__TASK INSTRUCTIONS__: Lines containing the word "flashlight" in the data below: say how many, with no other text.
**********
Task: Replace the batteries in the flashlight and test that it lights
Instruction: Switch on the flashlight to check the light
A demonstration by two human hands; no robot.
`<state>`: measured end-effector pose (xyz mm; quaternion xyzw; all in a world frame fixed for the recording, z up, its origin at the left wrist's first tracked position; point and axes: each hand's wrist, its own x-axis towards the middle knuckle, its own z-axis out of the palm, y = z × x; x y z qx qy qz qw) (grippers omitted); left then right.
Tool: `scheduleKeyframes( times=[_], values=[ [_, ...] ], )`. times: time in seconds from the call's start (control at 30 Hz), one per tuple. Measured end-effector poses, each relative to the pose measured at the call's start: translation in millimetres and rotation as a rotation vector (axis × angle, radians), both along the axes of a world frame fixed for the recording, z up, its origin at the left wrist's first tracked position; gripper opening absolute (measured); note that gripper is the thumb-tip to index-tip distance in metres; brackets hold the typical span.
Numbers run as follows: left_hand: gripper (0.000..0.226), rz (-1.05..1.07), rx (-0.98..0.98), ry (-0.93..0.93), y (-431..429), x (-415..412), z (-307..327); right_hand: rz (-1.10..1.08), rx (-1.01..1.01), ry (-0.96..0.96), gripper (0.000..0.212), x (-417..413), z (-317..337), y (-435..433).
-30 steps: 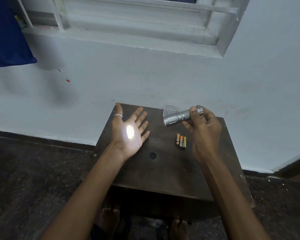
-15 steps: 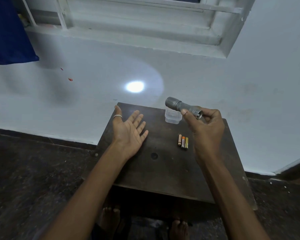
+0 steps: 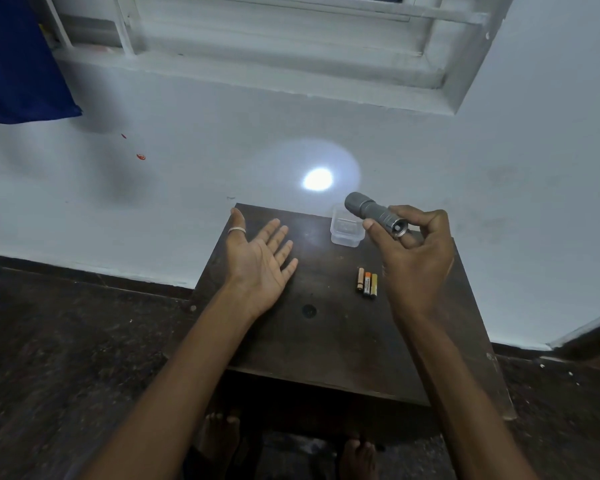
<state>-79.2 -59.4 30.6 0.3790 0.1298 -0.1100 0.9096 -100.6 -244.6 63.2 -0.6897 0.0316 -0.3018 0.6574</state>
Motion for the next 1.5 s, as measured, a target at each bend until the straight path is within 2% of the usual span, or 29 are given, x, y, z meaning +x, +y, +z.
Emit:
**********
__YOUR RESPONSE__: 2